FROM LOG CABIN TO MUD HUT: The extraordinary childhood experiences of Reverend Philip Homan of Villierstown, Co. Waterford.
By the close of the eighteenth century many of the descendants of John Homan, Esq., (of Moategranoge, Co. Westmeath, d. 1683) had migrated toward Dublin; my mother’s ancestral branch had by then established itself at Ardenode (otherwise Ardenwood) near Ballymore Eustace, Co. Kildare.
In the year 1812, Isaac Homan (a Dublin barrister and second cousin to members of the above branch) found himself a victim of “heavy and unforeseen” pecuniary circumstances and was obliged to depart Dublin with his wife (formerly Anne Cramer) and child for North America. What particular occurrence drove Isaac Homan, then forty-six years of age, to take himself and his family to a humble log cabin “in the wilds of Georgia” will ever remain a subject for speculation.

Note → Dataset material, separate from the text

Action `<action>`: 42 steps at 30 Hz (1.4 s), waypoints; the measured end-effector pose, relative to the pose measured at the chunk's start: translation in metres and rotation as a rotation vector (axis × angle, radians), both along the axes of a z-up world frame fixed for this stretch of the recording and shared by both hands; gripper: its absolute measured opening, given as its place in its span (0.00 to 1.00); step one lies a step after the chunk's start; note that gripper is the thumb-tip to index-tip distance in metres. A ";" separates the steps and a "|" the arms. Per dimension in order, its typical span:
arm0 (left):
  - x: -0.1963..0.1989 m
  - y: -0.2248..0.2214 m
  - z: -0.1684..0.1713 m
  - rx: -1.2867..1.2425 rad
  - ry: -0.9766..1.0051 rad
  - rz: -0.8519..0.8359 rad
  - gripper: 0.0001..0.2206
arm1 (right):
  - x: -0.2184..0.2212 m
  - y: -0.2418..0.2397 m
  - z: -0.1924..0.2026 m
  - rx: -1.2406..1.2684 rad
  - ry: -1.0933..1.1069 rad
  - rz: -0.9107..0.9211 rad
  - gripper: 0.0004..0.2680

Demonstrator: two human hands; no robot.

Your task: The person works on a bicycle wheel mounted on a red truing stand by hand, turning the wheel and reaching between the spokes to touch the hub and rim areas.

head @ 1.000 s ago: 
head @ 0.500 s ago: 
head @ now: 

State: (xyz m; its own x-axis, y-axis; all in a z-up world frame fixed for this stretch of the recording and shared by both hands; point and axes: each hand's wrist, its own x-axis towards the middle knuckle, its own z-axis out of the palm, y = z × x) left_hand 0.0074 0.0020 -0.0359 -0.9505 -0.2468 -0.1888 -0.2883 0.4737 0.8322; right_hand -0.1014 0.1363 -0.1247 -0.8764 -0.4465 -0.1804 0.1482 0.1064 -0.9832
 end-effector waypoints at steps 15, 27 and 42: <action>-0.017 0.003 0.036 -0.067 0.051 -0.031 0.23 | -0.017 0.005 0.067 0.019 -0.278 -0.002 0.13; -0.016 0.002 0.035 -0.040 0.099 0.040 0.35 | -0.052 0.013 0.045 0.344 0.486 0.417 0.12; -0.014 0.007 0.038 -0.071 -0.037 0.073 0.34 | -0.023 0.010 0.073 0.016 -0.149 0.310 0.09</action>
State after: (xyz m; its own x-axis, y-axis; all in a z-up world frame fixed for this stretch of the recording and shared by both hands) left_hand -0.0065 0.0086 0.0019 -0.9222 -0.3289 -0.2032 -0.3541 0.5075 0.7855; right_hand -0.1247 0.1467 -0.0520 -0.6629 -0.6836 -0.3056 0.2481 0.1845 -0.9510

The family lived peacefully in their humble home amongst the pine forests, with trappers and hunters and “red Indians” for neighbours. However, it was not long before Isaac’s talents and capabilities, adapted to the requirements of his new surroundings, drew the attention of the influential class. Subsequently, he keenly accepted an invitation to attend a Council in Philadelphia where an appointment to a senior post was to be conferred upon him. Whilst at the Council meeting Isaac was exposed to a draught from an open window, and by the time he returned home he had developed a fever from which he expired in just a matter of days.
His widow and their young child, Philip (then about thirteen years of age), departed for the east coast and, in the depth of winter, booked passage on a ship bound for England. Just before embarking, the widow Homan had sewn into her dress a quantity of gold coins as security, though it weighed her down considerably. Several days into the voyage a gale raged into a violent fury causing the ravaged vessel to roll over and sink beneath the tumultuous waves … but not before a few sailors fastened together a raft made from pieces of broken masts. All aboard had perished except the widow Homan, her son Philip and a few sailors. After many days adrift, they spotted a rocky desolate island and managed to disembark from the raft, then to be greeted by the island’s sole occupant, a tall bedraggled old hermit whose name was Jerry Leeds. This poor hermit lavished immediate attention on the mother and child, providing warm animal skins for their comfort and freshly caught fish and birds for their sustenance. Throughout the bitterly cold winter months the wind, dampened by sea spray, howled through their makeshift shelter but, despite the hardship, Mrs. Homan’s quiet fortitude and unassumed courage never failed her.
One Spring morning they spotted the white sails of a ship advancing from the horizon. Signals were hoisted and, before long, Mrs. Homan and young Philip were homeward bound, though not before bidding farewell to the man who had saved their lives. Jerry Leeds had wished to remain behind – a king in his lonely domain. It was later recalled that Jerry Leeds was “a man of great stature and, although a European by birth, was almost a savage in many of his habits; he was however kind and hospitable”.
Mrs. Homan acquired a dwelling house in Dublin and Philip attended Trinity College; he subsequently took holy orders and was made Deacon in the Diocese of Cloyne in 1822. Also in the same year, through the influence of his cousin, Sir William Homan, Bart. (brother-in-law to Lord Henry Stuart) he was presented with the chaplaincy of Villierstown. Rev. Philip Homan married Miss Maria Cameron on the 16th November 1828 at Lismore Cathedral and the couple had six children: Charlotte, Annie, Philip, Eliza, Fanny and Cramer.
Rev. Philip Homan died on the 20th November 1846. His gravestone inscription reads as follows –
“Remember the Rev. Philip Homan, M.A., died 20th Nov. 1846 aged 47 yrs. of famine fever contracted while ministering to the suffering of all denominations. He rests beneath this stone.”
There is a memorial tablet in his memory at St. Carthage’s Cathedral, Lismore.
The hardship and privation that was impressed upon the child had undoubtedly moulded the character of the man, as he had left behind amongst those who knew him recollections of a nature entirely unspoilt and devoted to the welfare of his flock. Such fond reminiscences were dutifully recounted in a slim volume entitled “Memories of Villierstown”, published in 1872 and authored by one of his daughters, Mrs. Charlotte Susan Johnson (C.S.J.). It is from this book that the quotes (in inverted commas) derive.